In again raising the bar for crude prices over the next three years, investment dealer FirstEnergy Capital says income trusts should enjoy the spoils.

The Calgary-based firm predicts the 28 trusts its tracks should see surplus cash flow of about C$1.4 billion this year, with much of the proceeds channeled into capital spending to ensure internal growth at a time when acquisition prospects are fewer and costlier in Western Canada.

Distributions to unit holders should also rise, the Calgary-based firm said.

On the downside, FirstEnergy warned that the hot pace of upstream activity will likely be reflected in higher service costs.

FirstEnergy now expects an average West Texas Intermediate price of $55 per barrel this year, $60 in 2006 and $61 in 2007, with demand becoming the “pure determinant” of price at the margin this year and next.

Spare capacity ‘near zero’

It said effective, spare wellhead oil and natural gas liquids capacity around the world will be “near zero,” meaning supply can no longer pull prices down.

But it was less enthusiastic about heavy oil prices, predicting that the differential with light crude will widen by several more dollars.

It attributed that outlook to North America’s downstream inability to handle growing volumes, combined with the fact that the average global barrel is heavier and more sour, forcing heavy prices even lower.

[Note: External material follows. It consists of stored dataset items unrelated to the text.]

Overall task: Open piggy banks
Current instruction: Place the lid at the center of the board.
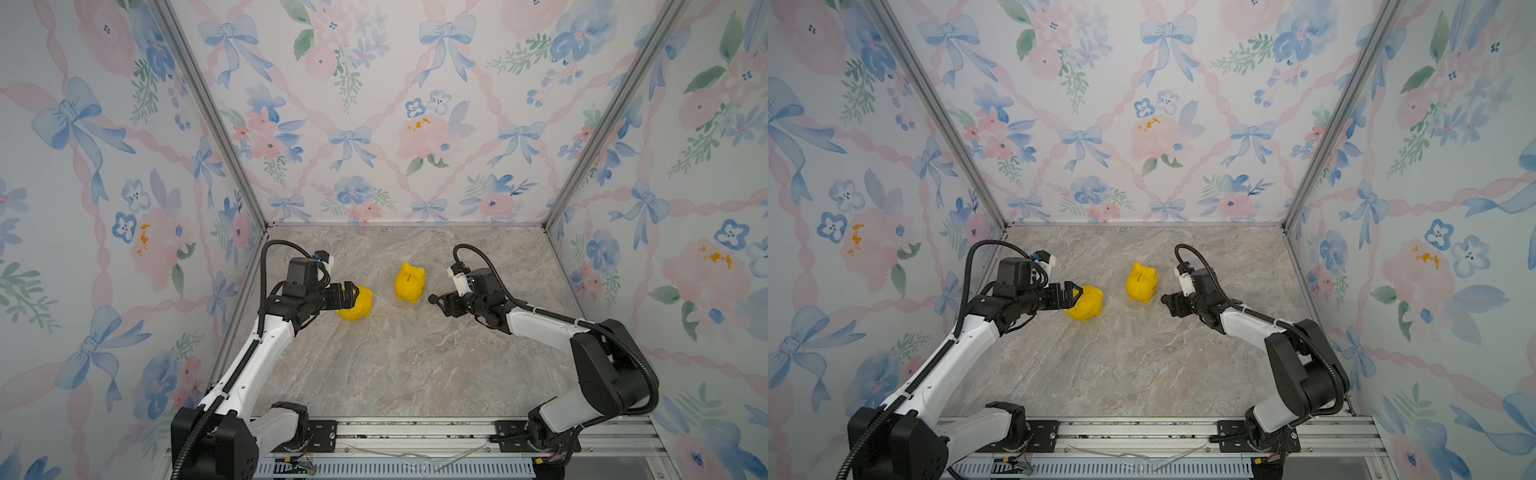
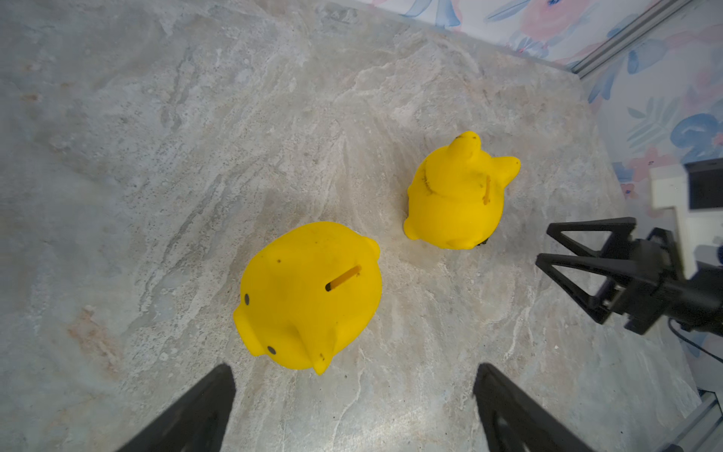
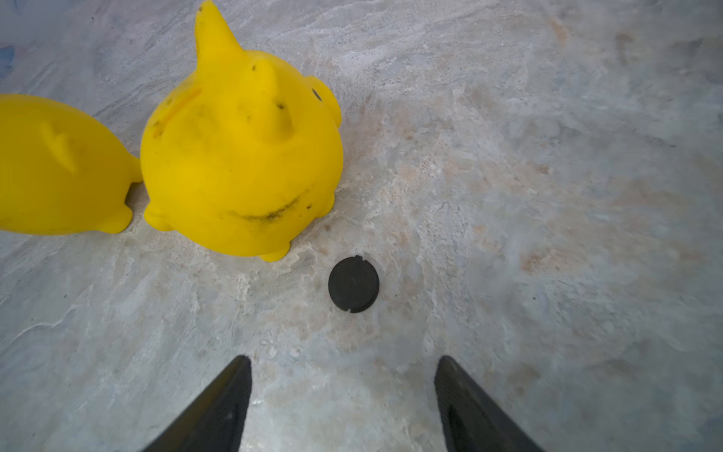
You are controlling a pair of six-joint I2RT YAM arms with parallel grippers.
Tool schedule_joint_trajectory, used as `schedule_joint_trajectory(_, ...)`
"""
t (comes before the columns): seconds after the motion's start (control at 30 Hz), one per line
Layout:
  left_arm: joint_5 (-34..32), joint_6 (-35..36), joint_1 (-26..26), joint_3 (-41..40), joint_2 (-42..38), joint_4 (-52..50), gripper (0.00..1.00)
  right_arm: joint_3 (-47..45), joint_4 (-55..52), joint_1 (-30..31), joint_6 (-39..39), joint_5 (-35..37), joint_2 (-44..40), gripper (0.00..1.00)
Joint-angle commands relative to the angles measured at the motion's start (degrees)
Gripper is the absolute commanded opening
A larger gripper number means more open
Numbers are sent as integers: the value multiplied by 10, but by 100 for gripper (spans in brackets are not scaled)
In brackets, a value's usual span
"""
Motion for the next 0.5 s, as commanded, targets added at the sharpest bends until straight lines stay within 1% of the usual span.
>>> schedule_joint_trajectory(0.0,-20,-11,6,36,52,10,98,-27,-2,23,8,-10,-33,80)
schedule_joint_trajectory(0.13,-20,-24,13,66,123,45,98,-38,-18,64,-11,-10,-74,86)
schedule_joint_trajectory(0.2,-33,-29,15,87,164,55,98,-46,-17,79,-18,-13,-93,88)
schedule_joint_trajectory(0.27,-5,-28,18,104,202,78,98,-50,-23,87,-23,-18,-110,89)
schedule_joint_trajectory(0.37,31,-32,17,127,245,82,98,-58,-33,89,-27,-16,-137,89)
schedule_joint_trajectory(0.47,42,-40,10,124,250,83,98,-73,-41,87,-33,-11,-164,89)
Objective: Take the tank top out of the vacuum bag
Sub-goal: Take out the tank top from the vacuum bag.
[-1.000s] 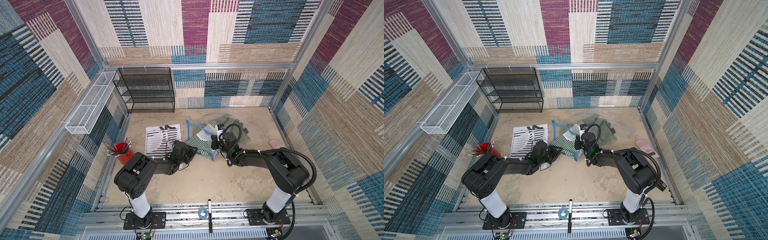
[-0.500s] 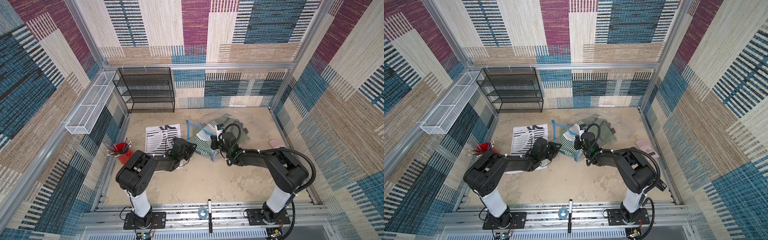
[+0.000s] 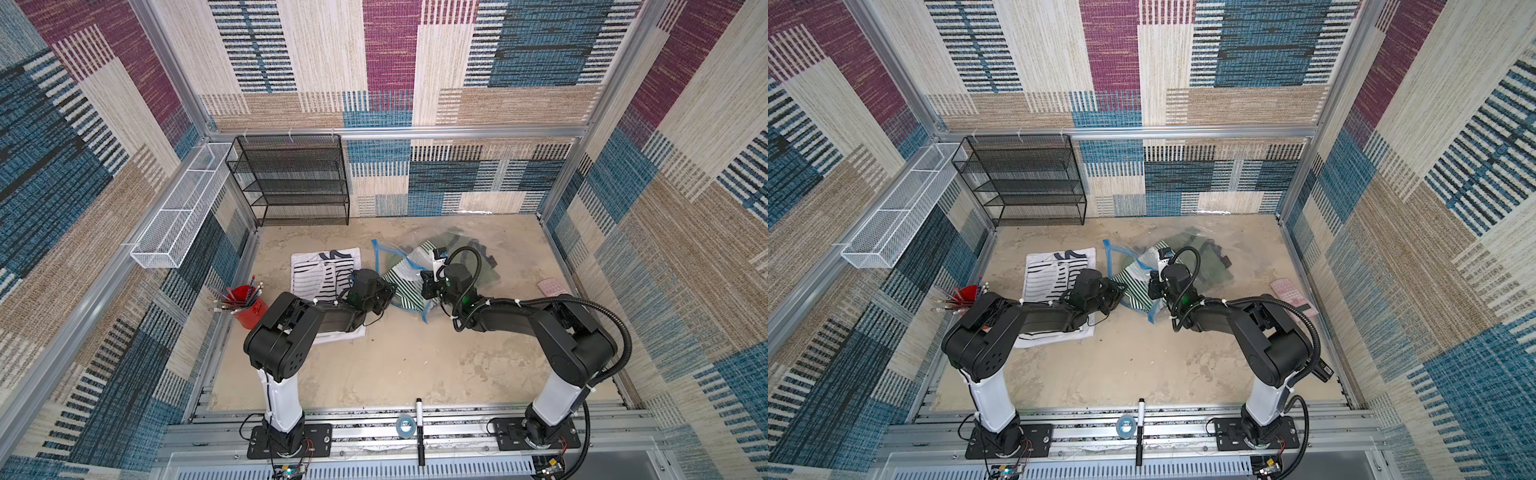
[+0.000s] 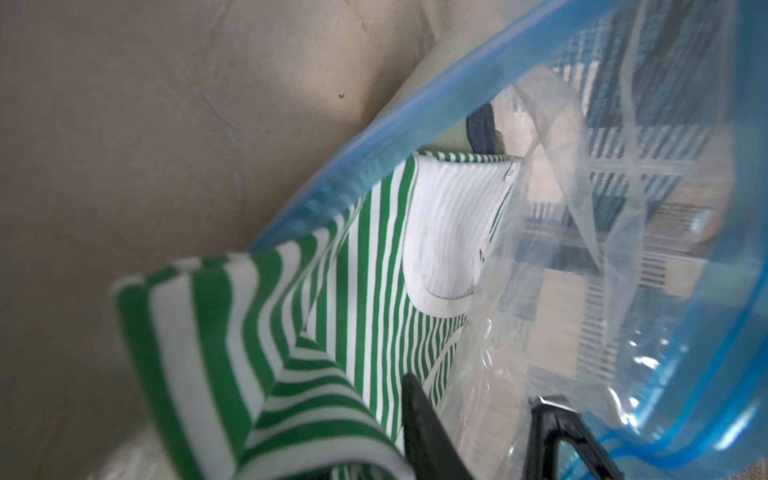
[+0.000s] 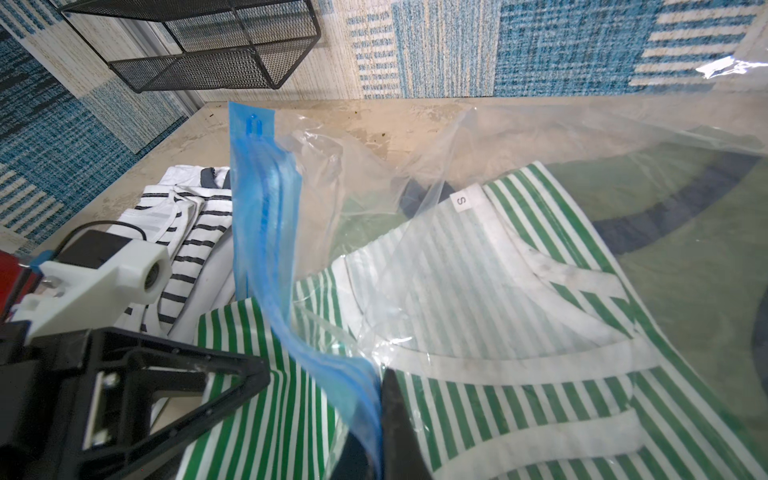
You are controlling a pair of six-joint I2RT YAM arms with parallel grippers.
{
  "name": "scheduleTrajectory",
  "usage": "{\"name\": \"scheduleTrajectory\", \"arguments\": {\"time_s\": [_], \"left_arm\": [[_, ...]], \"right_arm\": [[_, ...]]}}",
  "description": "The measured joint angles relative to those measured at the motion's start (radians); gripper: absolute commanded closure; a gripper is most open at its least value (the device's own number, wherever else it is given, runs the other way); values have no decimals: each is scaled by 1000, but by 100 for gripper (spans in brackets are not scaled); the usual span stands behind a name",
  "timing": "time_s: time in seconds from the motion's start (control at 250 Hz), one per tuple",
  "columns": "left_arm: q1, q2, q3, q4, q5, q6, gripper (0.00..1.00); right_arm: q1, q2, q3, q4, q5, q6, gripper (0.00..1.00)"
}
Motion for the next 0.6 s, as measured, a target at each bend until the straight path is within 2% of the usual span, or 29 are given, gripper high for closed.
{"name": "scheduleTrajectory", "arguments": {"time_s": [0.028,0.244,0.6], "left_arm": [[-2,7,3,-1,0,0,100],[-4,-8,-2,-14,4,1,100],[-13,-243,-19,-129,-17,64,100]], "right_arm": [[0,0,0,0,0,0,100],[0,2,4,-2,-2,-1,100],[-1,12,8,-7,-7,-3,100]]}}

FirstEnergy has forecast natural gas prices of $7.25 per million British thermal units this year, $7.75 in 2006 and $8 in 2007, all up 25 cents from its previous forecast. Over the near term it expects greater demand for gas, largely to meet the need for gas-fired power generation, because coal and nuclear plants are operating at capacity, with gas-fired plants demanding an extra 1 billion cubic feet per day between 2005 and 2007.